What to produce: From the first line to the last, print the data exactly as written.

Start of Dataset content

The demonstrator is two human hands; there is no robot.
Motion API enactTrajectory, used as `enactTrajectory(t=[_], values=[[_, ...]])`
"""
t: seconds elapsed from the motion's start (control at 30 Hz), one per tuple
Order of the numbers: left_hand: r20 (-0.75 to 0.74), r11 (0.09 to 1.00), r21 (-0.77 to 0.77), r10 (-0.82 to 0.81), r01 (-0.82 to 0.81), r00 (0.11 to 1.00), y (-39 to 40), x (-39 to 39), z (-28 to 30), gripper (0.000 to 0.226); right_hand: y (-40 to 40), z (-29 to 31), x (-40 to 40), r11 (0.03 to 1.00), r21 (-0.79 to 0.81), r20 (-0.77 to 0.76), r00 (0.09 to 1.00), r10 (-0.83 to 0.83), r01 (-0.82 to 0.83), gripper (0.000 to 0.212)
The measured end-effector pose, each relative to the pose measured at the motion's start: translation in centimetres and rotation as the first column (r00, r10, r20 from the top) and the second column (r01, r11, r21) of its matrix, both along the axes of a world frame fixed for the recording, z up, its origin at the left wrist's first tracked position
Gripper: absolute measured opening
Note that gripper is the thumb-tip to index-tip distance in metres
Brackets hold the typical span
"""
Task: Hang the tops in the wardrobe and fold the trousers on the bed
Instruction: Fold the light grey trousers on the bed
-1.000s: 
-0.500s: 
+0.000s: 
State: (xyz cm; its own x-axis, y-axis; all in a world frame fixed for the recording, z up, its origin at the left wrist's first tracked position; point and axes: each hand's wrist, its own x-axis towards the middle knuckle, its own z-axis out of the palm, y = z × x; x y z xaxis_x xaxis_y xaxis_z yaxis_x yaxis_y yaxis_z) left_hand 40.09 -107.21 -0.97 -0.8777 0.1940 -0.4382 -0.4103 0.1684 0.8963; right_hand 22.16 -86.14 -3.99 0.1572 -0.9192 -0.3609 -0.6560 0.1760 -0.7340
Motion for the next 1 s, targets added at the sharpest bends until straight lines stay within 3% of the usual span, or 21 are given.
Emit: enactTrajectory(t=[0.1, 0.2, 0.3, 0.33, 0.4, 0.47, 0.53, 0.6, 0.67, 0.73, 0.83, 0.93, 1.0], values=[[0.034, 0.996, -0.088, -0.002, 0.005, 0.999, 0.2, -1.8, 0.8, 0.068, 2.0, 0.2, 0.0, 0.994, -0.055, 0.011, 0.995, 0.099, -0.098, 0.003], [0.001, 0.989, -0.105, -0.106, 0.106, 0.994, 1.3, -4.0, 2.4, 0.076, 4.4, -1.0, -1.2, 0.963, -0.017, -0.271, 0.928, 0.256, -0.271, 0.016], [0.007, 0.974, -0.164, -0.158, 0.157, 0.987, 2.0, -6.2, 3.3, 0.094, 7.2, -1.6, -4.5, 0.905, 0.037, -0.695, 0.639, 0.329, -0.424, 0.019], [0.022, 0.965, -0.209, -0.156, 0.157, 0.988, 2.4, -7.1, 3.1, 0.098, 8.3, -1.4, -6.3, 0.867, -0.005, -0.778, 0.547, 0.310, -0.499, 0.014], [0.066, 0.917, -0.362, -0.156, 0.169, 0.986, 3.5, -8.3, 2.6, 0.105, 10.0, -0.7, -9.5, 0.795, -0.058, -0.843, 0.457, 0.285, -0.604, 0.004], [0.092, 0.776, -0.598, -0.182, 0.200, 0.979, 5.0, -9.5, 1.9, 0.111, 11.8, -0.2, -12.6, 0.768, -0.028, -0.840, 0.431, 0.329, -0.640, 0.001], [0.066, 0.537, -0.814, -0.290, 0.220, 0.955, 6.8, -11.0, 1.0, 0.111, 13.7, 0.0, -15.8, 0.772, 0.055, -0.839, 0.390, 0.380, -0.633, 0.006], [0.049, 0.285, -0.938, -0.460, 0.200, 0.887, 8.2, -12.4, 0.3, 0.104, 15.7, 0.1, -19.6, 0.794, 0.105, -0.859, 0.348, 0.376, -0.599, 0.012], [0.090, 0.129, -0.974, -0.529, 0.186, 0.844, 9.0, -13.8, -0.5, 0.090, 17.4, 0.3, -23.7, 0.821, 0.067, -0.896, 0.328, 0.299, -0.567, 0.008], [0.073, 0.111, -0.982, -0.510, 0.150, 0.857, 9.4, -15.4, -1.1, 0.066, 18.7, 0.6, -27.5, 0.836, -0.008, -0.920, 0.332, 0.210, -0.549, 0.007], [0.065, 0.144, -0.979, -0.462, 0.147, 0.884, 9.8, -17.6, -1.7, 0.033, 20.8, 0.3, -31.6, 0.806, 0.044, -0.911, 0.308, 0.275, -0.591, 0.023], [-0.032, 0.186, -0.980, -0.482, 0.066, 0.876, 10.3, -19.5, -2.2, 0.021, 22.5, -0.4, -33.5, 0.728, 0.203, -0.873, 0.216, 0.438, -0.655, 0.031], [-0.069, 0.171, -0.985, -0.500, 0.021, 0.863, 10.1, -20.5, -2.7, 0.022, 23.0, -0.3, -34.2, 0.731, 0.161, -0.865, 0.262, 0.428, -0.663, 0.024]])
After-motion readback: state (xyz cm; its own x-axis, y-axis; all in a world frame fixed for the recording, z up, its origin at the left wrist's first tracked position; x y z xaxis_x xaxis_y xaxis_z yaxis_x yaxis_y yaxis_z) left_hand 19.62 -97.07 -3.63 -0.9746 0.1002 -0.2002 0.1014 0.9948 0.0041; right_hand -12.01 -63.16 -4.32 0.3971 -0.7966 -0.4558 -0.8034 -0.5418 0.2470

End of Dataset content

Answer to this task:
The demonstrator is two human hands; there is no robot.
Motion API enactTrajectory, used as `enactTrajectory(t=[_], values=[[_, ...]])`
"""
t: seconds elapsed from the motion's start (control at 30 Hz), one per tuple
Order of the numbers: left_hand: r20 (-0.75 to 0.74), r11 (0.09 to 1.00), r21 (-0.77 to 0.77), r10 (-0.82 to 0.81), r01 (-0.82 to 0.81), r00 (0.11 to 1.00), y (-39 to 40), x (-39 to 39), z (-28 to 30), gripper (0.000 to 0.226); right_hand: y (-40 to 40), z (-29 to 31), x (-40 to 40), r11 (0.03 to 1.00), r21 (-0.79 to 0.81), r20 (-0.77 to 0.76), r00 (0.09 to 1.00), r10 (-0.83 to 0.83), r01 (-0.82 to 0.83), gripper (0.000 to 0.212)
The measured end-effector pose, each relative to the pose measured at the motion's start: translation in centimetres and rotation as the first column (r00, r10, r20 from the top) and the second column (r01, r11, r21) of its matrix, both along the axes of a world frame fixed for the recording, z up, its origin at the left wrist's first tracked position
Gripper: absolute measured opening
Note that gripper is the thumb-tip to index-tip distance in metres
Brackets hold the typical span
"""
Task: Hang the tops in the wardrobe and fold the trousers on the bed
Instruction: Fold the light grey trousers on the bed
-1.000s: 
-0.500s: 
+0.000s: 
State: (xyz cm; its own x-axis, y-axis; all in a world frame fixed for the recording, z up, its origin at the left wrist's first tracked position; point and axes: each hand's wrist, its own x-axis towards the middle knuckle, its own z-axis out of the palm, y = z × x; x y z xaxis_x xaxis_y xaxis_z yaxis_x yaxis_y yaxis_z) left_hand 40.09 -107.21 -0.97 -0.8777 0.1940 -0.4382 -0.4103 0.1684 0.8963; right_hand 22.16 -86.14 -3.99 0.1572 -0.9192 -0.3609 -0.6560 0.1760 -0.7340
Motion for the next 1 s, targets added at the sharpest bends until straight lines stay within 3% of the usual span, or 21 are given.
Emit: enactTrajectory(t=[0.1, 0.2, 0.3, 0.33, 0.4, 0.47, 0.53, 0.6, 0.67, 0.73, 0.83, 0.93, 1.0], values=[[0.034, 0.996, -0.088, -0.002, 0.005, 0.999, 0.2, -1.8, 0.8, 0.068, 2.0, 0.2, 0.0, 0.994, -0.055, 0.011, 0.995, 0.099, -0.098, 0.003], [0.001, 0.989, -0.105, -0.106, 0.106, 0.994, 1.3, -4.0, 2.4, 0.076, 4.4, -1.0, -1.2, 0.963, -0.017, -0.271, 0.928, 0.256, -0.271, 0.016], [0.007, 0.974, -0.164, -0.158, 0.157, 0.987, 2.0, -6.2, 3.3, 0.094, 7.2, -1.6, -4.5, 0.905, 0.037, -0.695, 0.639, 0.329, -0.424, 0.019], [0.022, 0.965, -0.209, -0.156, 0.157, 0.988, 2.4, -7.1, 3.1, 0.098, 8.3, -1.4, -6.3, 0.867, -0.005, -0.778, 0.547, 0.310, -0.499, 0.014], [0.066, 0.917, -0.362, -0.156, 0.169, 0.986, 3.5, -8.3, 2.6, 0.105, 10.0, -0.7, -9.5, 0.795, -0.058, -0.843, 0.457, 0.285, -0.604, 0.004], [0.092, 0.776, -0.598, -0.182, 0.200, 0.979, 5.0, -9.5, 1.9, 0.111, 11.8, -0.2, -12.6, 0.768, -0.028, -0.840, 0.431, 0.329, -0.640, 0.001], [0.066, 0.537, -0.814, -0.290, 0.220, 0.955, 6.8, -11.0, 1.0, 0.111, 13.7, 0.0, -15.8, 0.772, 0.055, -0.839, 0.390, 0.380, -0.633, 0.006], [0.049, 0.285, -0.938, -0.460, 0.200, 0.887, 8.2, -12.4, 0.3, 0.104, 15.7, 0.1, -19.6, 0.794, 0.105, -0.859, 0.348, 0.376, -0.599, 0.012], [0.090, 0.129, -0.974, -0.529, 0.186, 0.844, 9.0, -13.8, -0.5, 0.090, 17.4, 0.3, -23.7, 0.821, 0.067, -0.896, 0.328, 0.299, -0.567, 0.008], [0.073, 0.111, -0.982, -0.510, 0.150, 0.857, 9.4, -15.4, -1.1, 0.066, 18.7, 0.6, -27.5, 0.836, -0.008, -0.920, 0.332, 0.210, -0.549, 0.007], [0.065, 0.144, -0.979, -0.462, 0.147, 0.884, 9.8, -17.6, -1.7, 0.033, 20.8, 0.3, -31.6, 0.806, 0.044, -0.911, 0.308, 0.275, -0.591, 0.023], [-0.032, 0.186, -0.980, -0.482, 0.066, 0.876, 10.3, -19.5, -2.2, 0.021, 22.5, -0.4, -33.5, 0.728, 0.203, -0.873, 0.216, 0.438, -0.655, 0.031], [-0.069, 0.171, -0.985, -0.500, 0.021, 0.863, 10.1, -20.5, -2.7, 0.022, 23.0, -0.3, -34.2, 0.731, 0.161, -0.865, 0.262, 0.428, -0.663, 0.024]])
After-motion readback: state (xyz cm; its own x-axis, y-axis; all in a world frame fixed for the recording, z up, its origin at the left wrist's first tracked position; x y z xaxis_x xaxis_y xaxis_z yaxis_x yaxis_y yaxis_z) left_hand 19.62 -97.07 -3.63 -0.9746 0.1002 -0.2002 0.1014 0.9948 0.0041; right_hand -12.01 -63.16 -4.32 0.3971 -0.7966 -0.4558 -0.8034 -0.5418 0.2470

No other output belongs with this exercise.